Add a check for this in autofs ->d_automount() so that the VFS can
immediately return an error in this case. Since the mount is propagation
private an EPERM return seems most appropriate.
Signed-off-by: Ian Kent <raven@themaw.net>
---
fs/autofs/autofs_i.h | 4 ++++
fs/autofs/inode.c | 1 +
fs/autofs/root.c | 8 ++++++++
fs/namespace.c | 6 ++++++
include/linux/fs.h | 1 +
5 files changed, 20 insertions(+)
diff --git a/fs/autofs/autofs_i.h b/fs/autofs/autofs_i.h
index 23cea74f9933..34533587c66b 100644
--- a/fs/autofs/autofs_i.h
+++ b/fs/autofs/autofs_i.h
@@ -16,6 +16,7 @@
#include <linux/wait.h>
#include <linux/sched.h>
#include <linux/sched/signal.h>
+#include <uapi/linux/mount.h>
#include <linux/mount.h>
#include <linux/namei.h>
#include <linux/uaccess.h>
@@ -109,11 +110,14 @@ struct autofs_wait_queue {
#define AUTOFS_SBI_STRICTEXPIRE 0x0002
#define AUTOFS_SBI_IGNORE 0x0004
+struct mnt_namespace;
+
struct autofs_sb_info {
u32 magic;
int pipefd;
struct file *pipe;
struct pid *oz_pgrp;
+ struct mnt_namespace *owner;
int version;
int sub_version;
int min_proto;
diff --git a/fs/autofs/inode.c b/fs/autofs/inode.c
index f5c16ffba013..0a29761f39c0 100644
--- a/fs/autofs/inode.c
+++ b/fs/autofs/inode.c
@@ -251,6 +251,7 @@ static struct autofs_sb_info *autofs_alloc_sbi(void)
sbi->min_proto = AUTOFS_MIN_PROTO_VERSION;
sbi->max_proto = AUTOFS_MAX_PROTO_VERSION;
sbi->pipefd = -1;
+ sbi->owner = current->nsproxy->mnt_ns;
set_autofs_type_indirect(&sbi->type);
mutex_init(&sbi->wq_mutex);
diff --git a/fs/autofs/root.c b/fs/autofs/root.c
index 174c7205fee4..8cce86158f20 100644
--- a/fs/autofs/root.c
+++ b/fs/autofs/root.c
@@ -341,6 +341,14 @@ static struct vfsmount *autofs_d_automount(struct path *path)
if (autofs_oz_mode(sbi))
return NULL;
+ /* Refuse to trigger mount if current namespace is not the owner
+ * and the mount is propagation private.
+ */
+ if (sbi->owner != current->nsproxy->mnt_ns) {
+ if (vfsmount_to_propagation_flags(path->mnt) & MS_PRIVATE)
+ return ERR_PTR(-EPERM);
+ }
+
/*
* If an expire request is pending everyone must wait.

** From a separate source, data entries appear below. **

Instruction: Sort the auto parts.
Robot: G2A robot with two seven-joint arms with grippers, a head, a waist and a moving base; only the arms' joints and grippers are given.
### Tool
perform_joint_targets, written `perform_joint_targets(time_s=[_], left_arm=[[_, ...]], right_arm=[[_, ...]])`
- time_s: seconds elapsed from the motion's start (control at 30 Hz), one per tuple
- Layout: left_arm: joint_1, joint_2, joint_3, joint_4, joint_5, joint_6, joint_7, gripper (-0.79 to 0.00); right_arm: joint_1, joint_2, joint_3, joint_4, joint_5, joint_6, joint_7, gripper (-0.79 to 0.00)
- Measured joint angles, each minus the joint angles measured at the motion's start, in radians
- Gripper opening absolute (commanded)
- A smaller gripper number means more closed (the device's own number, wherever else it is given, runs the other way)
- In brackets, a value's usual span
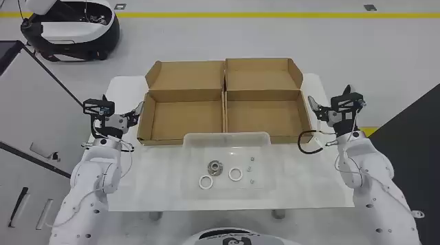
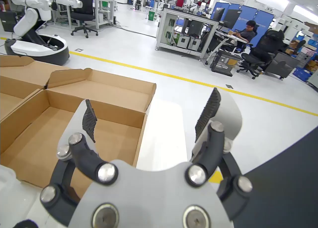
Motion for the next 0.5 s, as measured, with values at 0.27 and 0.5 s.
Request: perform_joint_targets(time_s=[0.27,0.5], left_arm=[[0.0,0.0,0.0,0.0,0.0,0.0,0.0,0.0],[0.0,0.0,0.0,0.0,0.0,0.0,0.0,0.0]], right_arm=[[-0.017,0.021,0.123,-0.169,0.152,-0.269,0.211,0.0],[0.042,0.047,0.193,-0.234,0.306,-0.511,0.471,0.0]])
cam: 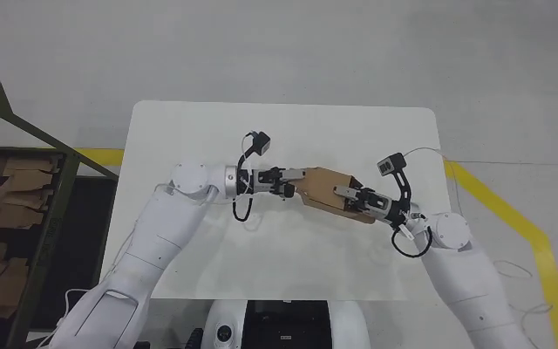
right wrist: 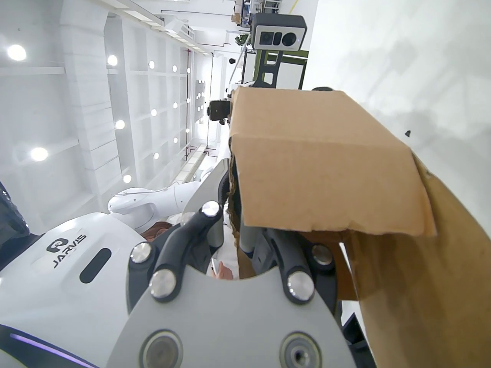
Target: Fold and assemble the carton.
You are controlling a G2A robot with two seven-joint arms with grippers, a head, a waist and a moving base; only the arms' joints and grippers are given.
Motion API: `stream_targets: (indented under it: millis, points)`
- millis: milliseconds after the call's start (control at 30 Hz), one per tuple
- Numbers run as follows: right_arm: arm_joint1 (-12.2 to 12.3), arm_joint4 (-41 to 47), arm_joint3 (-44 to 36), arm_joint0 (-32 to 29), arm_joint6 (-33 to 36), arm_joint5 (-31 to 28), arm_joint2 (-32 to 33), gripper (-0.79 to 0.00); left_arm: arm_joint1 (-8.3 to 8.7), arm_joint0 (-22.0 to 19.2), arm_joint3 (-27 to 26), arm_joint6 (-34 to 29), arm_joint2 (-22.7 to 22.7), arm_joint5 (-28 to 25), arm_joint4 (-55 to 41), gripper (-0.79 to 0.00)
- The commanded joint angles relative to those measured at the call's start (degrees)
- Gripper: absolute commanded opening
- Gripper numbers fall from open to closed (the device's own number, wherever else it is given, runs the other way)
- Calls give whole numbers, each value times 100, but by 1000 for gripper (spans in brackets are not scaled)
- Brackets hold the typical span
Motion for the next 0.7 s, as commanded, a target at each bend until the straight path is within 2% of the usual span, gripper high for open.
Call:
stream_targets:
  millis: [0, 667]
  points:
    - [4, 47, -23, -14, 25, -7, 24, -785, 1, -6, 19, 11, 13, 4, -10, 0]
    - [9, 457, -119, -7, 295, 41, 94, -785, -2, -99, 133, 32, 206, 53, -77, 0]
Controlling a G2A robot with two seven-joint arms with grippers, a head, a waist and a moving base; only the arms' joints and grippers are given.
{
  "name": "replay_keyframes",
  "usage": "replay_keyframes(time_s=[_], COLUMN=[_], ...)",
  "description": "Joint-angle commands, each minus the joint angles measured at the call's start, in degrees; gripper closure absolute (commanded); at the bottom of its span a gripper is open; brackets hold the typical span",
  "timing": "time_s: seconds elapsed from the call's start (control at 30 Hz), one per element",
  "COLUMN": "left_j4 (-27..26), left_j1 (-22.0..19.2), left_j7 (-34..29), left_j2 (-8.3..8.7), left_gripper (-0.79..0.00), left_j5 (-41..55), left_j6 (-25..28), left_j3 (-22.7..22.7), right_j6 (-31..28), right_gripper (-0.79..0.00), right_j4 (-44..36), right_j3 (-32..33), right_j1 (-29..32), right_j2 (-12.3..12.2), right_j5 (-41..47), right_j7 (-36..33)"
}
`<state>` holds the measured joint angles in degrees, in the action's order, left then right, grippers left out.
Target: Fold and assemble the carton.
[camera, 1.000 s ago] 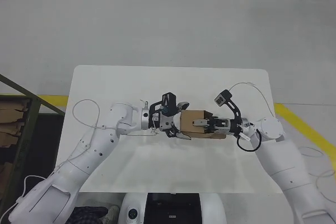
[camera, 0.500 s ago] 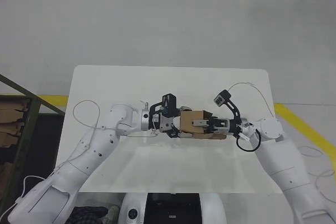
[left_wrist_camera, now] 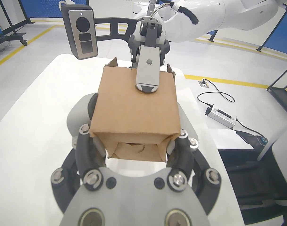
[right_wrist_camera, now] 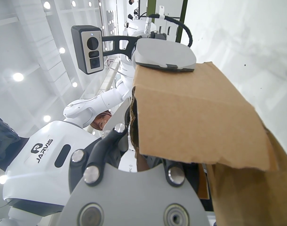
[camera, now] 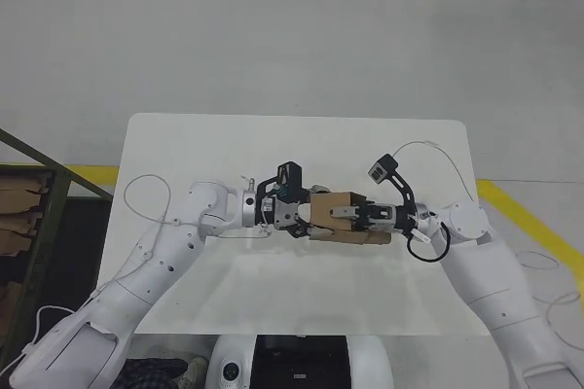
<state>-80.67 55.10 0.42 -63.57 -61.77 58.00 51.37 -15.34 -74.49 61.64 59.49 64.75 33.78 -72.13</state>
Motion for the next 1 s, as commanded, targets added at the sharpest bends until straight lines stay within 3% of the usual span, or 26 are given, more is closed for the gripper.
replay_keyframes(time_s=[0.0, 0.13, 0.37, 0.57, 0.97], left_j4=[0.02, 0.09, 0.42, 0.65, -0.29], left_j1=[-0.04, -0.15, -0.27, -0.1, 0.99], left_j7=[0.08, 0.32, 0.63, 0.97, 1.8], left_j2=[0.09, 0.22, 0.46, 0.63, 1.22], left_gripper=[-0.419, -0.456, -0.394, -0.388, -0.397], left_j5=[0.07, 0.26, 0.67, 0.85, 0.93], left_j6=[0.0, 0.0, 0.0, 0.0, 0.0], left_j3=[-0.07, -0.29, -0.43, -0.38, 0.84], right_j6=[0.06, 0.11, 0.02, 0.04, -0.18], right_gripper=[-0.025, -0.062, -0.142, -0.182, -0.191], right_j4=[0.02, 0.13, 0.66, 1.02, 1.39], right_j3=[-0.06, -0.12, 0.16, 1.28, 6.59], right_j1=[-0.11, -0.27, -0.52, -0.54, 1.14], right_j2=[0.02, 0.07, 0.11, -0.13, -1.47], right_j5=[-0.04, 0.01, 0.63, 1.0, 1.06], right_j7=[-0.07, -0.01, -0.01, -0.65, -1.28])
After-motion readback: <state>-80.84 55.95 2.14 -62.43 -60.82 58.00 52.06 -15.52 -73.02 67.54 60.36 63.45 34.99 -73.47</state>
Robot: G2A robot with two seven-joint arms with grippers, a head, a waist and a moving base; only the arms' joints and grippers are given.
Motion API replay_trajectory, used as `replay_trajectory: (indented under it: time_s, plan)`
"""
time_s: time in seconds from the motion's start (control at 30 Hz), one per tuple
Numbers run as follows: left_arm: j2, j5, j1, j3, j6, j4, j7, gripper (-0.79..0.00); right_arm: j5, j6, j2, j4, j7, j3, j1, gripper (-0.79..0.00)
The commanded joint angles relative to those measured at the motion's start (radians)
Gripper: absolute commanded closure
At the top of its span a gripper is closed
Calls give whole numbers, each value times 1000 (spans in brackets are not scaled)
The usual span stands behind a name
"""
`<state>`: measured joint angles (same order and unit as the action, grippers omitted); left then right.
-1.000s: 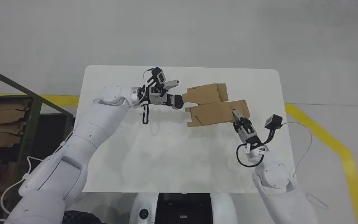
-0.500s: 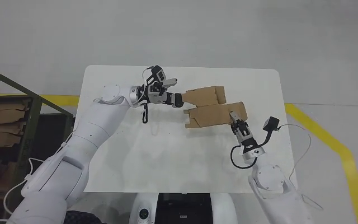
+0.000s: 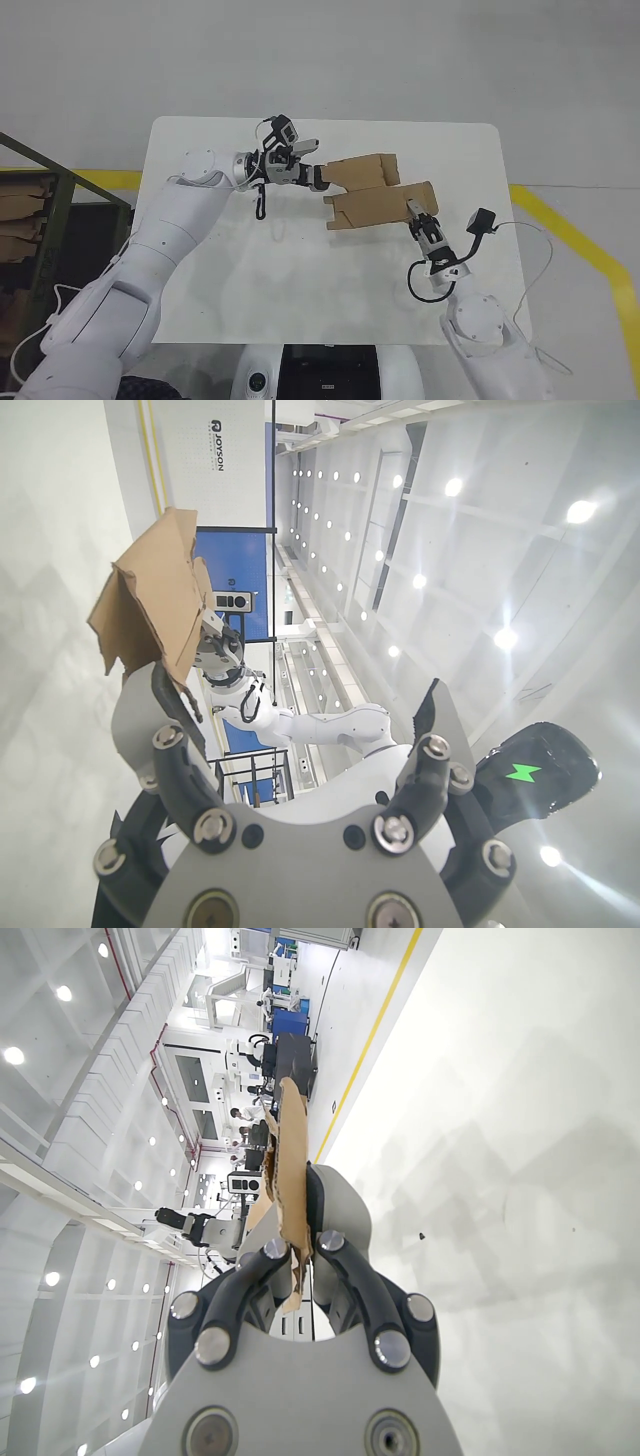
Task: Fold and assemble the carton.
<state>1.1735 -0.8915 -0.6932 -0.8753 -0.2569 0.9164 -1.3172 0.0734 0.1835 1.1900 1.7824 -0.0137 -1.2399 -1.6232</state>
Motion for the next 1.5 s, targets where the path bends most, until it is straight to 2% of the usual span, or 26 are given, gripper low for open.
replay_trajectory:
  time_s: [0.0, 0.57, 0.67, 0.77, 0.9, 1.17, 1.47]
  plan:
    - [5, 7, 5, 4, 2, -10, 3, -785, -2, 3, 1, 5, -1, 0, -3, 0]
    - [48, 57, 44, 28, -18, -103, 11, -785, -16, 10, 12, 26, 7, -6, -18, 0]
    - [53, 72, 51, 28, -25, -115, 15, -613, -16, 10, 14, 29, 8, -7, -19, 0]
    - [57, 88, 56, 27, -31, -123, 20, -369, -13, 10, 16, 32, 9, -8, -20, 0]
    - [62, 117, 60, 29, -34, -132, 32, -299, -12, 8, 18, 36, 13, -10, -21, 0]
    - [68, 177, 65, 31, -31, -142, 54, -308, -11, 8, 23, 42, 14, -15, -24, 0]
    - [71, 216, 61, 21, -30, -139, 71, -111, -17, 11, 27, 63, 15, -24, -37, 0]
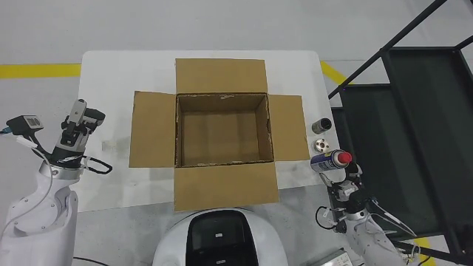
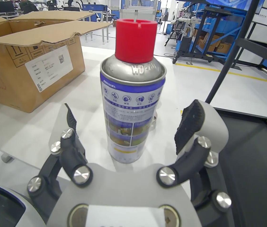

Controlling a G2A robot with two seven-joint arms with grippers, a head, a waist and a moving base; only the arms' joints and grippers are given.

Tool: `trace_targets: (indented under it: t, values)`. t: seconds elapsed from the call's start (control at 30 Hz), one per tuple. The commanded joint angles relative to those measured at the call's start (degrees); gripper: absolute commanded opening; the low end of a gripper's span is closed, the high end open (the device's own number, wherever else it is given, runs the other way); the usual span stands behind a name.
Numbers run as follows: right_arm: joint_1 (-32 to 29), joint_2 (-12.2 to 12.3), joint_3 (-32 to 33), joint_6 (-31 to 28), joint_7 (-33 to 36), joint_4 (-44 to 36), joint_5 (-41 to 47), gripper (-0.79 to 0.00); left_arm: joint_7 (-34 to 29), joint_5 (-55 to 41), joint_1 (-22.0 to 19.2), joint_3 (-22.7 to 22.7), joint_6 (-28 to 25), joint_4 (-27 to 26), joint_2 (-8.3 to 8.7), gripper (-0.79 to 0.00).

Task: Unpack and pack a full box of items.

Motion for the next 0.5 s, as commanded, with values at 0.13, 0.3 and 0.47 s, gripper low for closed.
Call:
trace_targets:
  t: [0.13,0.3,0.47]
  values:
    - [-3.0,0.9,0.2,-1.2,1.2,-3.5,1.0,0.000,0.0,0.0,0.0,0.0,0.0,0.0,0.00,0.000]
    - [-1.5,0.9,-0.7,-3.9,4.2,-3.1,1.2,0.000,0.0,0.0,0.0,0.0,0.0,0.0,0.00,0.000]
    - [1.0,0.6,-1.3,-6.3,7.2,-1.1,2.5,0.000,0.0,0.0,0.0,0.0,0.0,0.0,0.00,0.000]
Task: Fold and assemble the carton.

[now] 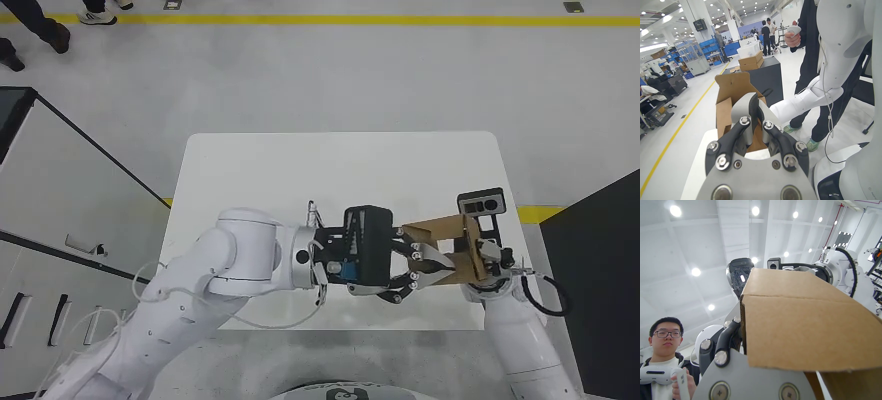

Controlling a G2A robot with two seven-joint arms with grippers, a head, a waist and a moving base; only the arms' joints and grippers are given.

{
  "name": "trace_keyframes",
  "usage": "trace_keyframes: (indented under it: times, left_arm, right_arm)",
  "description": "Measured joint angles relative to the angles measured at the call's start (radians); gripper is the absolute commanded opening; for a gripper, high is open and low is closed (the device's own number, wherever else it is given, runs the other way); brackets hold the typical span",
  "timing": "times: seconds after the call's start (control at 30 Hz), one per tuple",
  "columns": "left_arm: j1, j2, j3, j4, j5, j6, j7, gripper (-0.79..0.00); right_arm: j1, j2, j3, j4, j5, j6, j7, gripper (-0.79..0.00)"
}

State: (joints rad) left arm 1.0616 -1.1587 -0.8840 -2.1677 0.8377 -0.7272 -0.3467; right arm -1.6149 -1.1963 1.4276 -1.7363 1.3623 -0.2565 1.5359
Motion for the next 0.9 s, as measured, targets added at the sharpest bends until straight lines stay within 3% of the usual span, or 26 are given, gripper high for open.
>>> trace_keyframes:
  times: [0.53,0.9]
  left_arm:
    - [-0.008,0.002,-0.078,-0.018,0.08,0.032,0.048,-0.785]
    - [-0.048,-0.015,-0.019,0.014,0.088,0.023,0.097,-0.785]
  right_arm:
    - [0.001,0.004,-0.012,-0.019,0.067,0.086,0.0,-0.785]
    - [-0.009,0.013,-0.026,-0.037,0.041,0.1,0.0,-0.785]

* If the expire fails we're still mounted so continue
diff --git a/fs/namespace.c b/fs/namespace.c
index d82910f33dc4..27bb12693cba 100644
--- a/fs/namespace.c
+++ b/fs/namespace.c
@@ -5150,6 +5150,12 @@ static u64 mnt_to_propagation_flags(struct mount *m)
return propagation;
}
+u64 vfsmount_to_propagation_flags(struct vfsmount *mnt)
+{
+ return mnt_to_propagation_flags(real_mount(mnt));
+}
+EXPORT_SYMBOL_GPL(vfsmount_to_propagation_flags);
+
static void statmount_sb_basic(struct kstatmount *s)
{
struct super_block *sb = s->mnt->mnt_sb;
diff --git a/include/linux/fs.h b/include/linux/fs.h
index c895146c1444..a5c2077ce6ed 100644
--- a/include/linux/fs.h
+++ b/include/linux/fs.h
@@ -3269,6 +3269,7 @@ extern struct file * open_exec(const char *);
/* fs/dcache.c -- generic fs support functions */
extern bool is_subdir(struct dentry *, struct dentry *);
extern bool path_is_under(const struct path *, const struct path *);
+u64 vfsmount_to_propagation_flags(struct vfsmount *mnt);
extern char *file_path(struct file *, char *, int);
--
2.51.1
On Tue, Nov 11, 2025 at 02:04:39PM +0800, Ian Kent wrote:
> If a mount namespace contains autofs mounts, and they are propagation
> private, and there is no namespace specific automount daemon to handle
> possible automounting then attempted path resolution will loop until
> MAXSYMLINKS is reached before failing causing quite a bit of noise in
> the log.
>
> Add a check for this in autofs ->d_automount() so that the VFS can
> immediately return an error in this case. Since the mount is propagation
> private an EPERM return seems most appropriate.
>
> Signed-off-by: Ian Kent <raven@themaw.net>
> ---
> fs/autofs/autofs_i.h | 4 ++++
> fs/autofs/inode.c | 1 +
> fs/autofs/root.c | 8 ++++++++
> fs/namespace.c | 6 ++++++
> include/linux/fs.h | 1 +
> 5 files changed, 20 insertions(+)
>
> diff --git a/fs/autofs/autofs_i.h b/fs/autofs/autofs_i.h
> index 23cea74f9933..34533587c66b 100644
> --- a/fs/autofs/autofs_i.h
> +++ b/fs/autofs/autofs_i.h
> @@ -16,6 +16,7 @@
> #include <linux/wait.h>
> #include <linux/sched.h>
> #include <linux/sched/signal.h>
> +#include <uapi/linux/mount.h>
> #include <linux/mount.h>
> #include <linux/namei.h>
> #include <linux/uaccess.h>
> @@ -109,11 +110,14 @@ struct autofs_wait_queue {
> #define AUTOFS_SBI_STRICTEXPIRE 0x0002
> #define AUTOFS_SBI_IGNORE 0x0004
>
> +struct mnt_namespace;
> +
> struct autofs_sb_info {
> u32 magic;
> int pipefd;
> struct file *pipe;
> struct pid *oz_pgrp;
> + struct mnt_namespace *owner;
> int version;
> int sub_version;
> int min_proto;
> diff --git a/fs/autofs/inode.c b/fs/autofs/inode.c
> index f5c16ffba013..0a29761f39c0 100644
> --- a/fs/autofs/inode.c
> +++ b/fs/autofs/inode.c
> @@ -251,6 +251,7 @@ static struct autofs_sb_info *autofs_alloc_sbi(void)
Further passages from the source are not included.